**ACTIVITY**
The lines you return must be all those in the data that hold the string "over".

---------- INFORMATION SUPPLIED

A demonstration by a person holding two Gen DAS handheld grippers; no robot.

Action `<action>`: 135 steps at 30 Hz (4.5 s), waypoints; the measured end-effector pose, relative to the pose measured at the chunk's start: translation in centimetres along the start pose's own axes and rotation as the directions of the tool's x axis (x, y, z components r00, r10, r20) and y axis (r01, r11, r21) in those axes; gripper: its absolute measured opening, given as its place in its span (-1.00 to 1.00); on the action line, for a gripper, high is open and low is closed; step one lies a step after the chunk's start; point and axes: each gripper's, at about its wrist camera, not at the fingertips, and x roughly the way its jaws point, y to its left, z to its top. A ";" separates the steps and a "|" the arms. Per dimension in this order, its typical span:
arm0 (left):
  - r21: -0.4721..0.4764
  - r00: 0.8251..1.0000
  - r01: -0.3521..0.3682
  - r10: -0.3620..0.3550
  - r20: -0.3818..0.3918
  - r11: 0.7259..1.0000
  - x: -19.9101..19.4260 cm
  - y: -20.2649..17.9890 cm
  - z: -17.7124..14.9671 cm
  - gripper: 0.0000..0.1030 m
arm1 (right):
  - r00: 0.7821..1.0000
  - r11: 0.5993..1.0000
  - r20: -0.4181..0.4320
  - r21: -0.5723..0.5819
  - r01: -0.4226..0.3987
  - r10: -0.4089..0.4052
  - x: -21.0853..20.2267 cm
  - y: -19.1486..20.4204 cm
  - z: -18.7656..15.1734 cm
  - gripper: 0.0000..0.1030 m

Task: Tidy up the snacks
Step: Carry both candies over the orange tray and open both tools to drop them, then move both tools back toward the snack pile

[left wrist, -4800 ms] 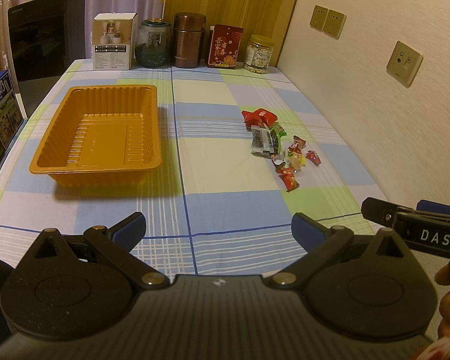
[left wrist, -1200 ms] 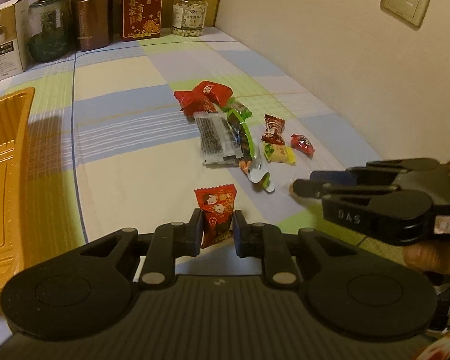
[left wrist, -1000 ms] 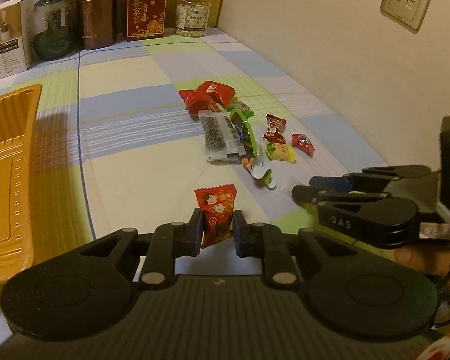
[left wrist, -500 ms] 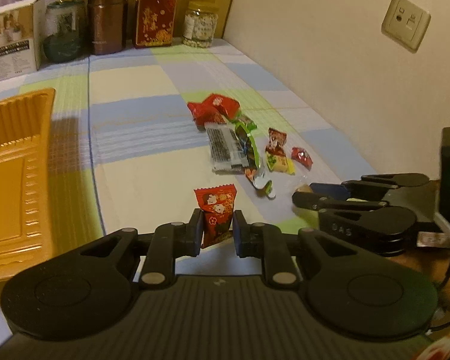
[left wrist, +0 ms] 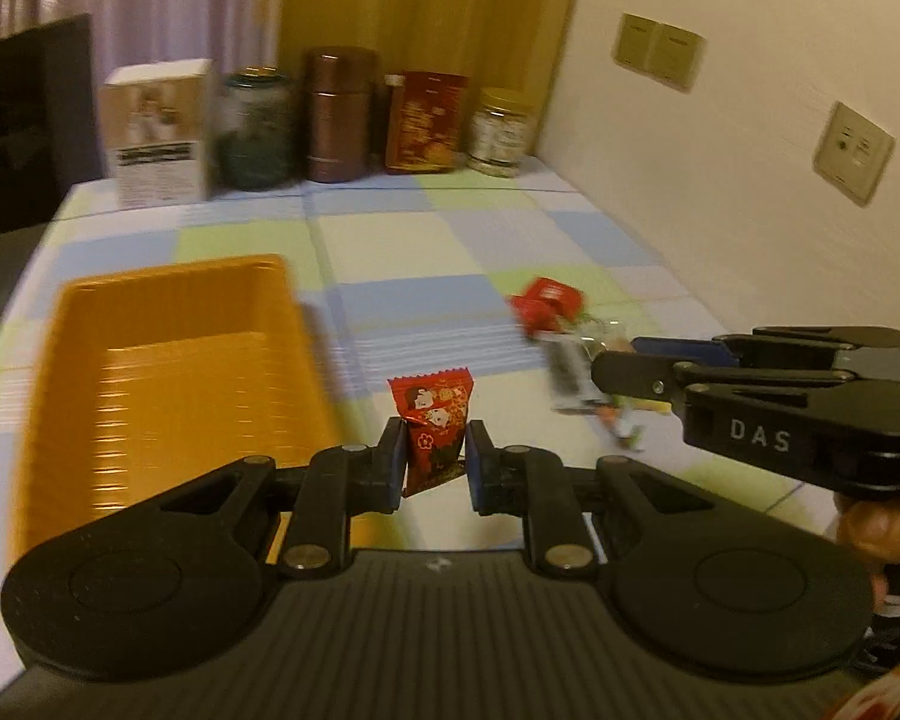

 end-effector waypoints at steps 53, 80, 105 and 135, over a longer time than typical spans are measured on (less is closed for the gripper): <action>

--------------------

**EXERCISE OUTPUT**
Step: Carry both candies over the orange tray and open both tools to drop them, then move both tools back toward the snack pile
 end-effector waypoints at steps 53, 80, 105 and 135, over a longer time than typical spans are measured on (less is closed for the gripper): <action>

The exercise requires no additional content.